↓

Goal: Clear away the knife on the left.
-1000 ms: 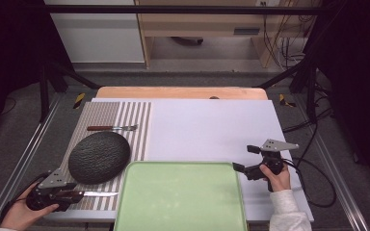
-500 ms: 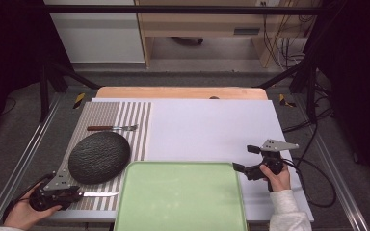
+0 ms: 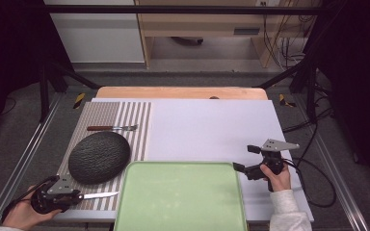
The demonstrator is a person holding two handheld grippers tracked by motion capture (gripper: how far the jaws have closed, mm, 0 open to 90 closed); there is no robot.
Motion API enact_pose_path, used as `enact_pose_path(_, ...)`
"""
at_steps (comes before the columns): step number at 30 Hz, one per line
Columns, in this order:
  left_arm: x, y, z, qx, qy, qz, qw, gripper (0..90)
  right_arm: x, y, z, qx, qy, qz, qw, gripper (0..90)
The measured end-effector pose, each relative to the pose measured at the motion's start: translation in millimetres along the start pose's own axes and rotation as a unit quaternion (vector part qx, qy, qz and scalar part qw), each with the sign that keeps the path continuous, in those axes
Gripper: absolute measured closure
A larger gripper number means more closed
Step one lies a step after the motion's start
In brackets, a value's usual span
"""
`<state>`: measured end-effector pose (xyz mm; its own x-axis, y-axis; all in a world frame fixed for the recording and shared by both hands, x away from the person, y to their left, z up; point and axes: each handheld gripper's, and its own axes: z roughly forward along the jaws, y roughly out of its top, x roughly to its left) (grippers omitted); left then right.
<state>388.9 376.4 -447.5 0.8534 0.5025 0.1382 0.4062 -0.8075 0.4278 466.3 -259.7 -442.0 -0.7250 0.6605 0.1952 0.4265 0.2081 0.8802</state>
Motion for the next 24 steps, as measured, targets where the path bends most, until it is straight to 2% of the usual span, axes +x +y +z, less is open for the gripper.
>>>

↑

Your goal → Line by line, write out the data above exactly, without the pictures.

Solution to the problem →
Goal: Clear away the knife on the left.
-1000 ms: 
-500 ms: 
+0 ms: 
The demonstrator is a person holding two handheld grippers tracked by motion capture (gripper: how far the jaws have closed, mm, 0 open to 90 closed); there is no robot.
Motion API enact_pose_path, used as `enact_pose_path(_, ...)`
"""
at_steps (comes before the columns): step number at 30 Hz, one per line
Columns, in this order:
  left_arm: x, y, z, qx, qy, qz, qw, gripper (0..90)
  right_arm: x, y, z, qx, qy, qz, qw, gripper (0..90)
The measured end-effector pose, each relative to the pose measured at the motion's start: translation in millimetres along the start pose's own axes and rotation as a unit quaternion (vector part qx, qy, qz and scalar part qw), each with the sign that keeps the path continuous, in those axes
Gripper: absolute measured closure
A larger gripper number means more closed
Step one lies a step after the motion's start
In brackets, a value's usual span
"""
`<state>`: measured end-effector pose (xyz mm; its own x-axis, y-axis; all in a world frame fixed for the recording and shared by both hands, x away from the person, y to their left, z up; point and axes: each handheld gripper's, and its own axes: z roughly forward along the jaws, y roughly out of its top, x roughly to its left) (grippers omitted); left then right.
<state>388.9 376.4 -447.5 0.8534 0.5025 0.1382 0.4062 -0.8075 0.4278 466.3 -259.7 -442.0 -0.7250 0.6605 0.1952 0.4265 0.2081 0.8802</state>
Motion for the next 24 steps, as measured, targets where the path bends most, until it is straight to 2% of the usual span, axes +x +y +z, less is open for the gripper.
>>>

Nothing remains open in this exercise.